Keyhole garden reinforces Zambian partnership
Pupils of Mount St Mary’s College have constructed a ‘keyhole garden’ at the school in Spinkhill, similar to two they helped install in Zambia earlier this year. The Mount keyhole garden will grow beans, garlic, potatoes, herbs and some fruit. It will form a unique part of their future partnership with and visits to Zambia. The construction of the keyhole garden in Britain was undertaken with the help of the pupils’ parents and grandparents.
Over the summer, several pupils visited Canisius School, their partner school in Chikuni, Zambia, and were involved in the construction of two keyhole gardens. They also took with them a stock of ‘Wonderbags’, a piece of low-tech kit looking like a seventies bean bag, but which is actually a non-electric slow cooker designed to cut emissions by up to half a tonne of Carbon Dioxide per person per year.

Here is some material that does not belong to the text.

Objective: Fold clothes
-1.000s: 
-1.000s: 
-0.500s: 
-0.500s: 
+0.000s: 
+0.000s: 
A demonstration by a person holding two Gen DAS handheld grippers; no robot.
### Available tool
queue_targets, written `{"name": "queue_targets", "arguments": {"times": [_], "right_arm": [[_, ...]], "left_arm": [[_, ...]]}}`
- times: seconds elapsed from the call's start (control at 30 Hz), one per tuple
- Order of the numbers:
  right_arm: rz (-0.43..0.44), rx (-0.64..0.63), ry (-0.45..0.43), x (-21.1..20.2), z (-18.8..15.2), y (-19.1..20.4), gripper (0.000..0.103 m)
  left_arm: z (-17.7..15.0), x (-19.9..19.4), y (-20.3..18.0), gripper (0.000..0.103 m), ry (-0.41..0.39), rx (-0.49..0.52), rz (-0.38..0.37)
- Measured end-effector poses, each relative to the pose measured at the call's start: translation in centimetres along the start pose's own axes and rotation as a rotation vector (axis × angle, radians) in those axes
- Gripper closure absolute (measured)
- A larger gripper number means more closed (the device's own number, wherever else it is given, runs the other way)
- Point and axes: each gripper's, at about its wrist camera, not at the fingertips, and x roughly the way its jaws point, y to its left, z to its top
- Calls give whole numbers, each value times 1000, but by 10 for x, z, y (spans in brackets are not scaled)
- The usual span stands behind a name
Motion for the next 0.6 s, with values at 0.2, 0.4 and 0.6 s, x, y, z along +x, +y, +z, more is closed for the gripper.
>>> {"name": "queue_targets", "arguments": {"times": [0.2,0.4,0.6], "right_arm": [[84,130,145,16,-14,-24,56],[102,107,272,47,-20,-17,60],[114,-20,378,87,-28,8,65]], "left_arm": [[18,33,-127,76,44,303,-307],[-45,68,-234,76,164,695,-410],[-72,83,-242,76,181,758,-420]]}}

Combatting disease and drought
Keyhole gardens are particularly important at Canisius School, because they are drought-resistant and are on a raised bed for easier access for those who suffer from AIDS/HIV who will benefit from the improvement in diet from these gardens. Constructed in the grounds of the hospital and the school, they are also a vital component in combating the effects of disease in sub-Saharan Africa.

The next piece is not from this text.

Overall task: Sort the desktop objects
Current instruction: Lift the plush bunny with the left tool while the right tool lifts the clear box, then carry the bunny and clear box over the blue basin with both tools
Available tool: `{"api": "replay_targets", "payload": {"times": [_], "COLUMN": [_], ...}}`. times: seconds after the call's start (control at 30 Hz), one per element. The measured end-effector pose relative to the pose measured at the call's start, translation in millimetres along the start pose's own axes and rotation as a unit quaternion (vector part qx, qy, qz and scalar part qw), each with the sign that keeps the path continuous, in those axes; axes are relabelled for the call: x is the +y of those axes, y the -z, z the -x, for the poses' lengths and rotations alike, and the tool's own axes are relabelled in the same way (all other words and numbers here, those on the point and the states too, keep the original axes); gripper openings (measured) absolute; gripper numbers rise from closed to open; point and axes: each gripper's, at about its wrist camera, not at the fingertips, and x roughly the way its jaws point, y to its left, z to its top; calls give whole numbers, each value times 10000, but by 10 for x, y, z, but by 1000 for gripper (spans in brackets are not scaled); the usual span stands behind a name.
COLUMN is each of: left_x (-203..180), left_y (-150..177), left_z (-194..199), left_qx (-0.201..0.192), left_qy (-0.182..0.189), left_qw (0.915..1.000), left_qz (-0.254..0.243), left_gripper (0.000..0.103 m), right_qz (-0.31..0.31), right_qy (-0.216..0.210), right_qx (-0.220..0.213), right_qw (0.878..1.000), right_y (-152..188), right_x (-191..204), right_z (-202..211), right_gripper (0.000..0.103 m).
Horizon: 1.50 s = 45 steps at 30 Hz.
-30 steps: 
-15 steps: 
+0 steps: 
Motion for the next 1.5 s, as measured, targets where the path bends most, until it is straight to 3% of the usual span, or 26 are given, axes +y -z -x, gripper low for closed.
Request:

“Keyhole gardens will be part of the future in much of the developed and developing world as they enable people to grow vegetables without too much reliance on water or artificial fertilizers,” says Mount St Mary’s Head Master Dr Nicholas Cuddihy. “They also have a unique design that allows for composting and a decent raised height which means that children, the elderly and disabled can maintain them.”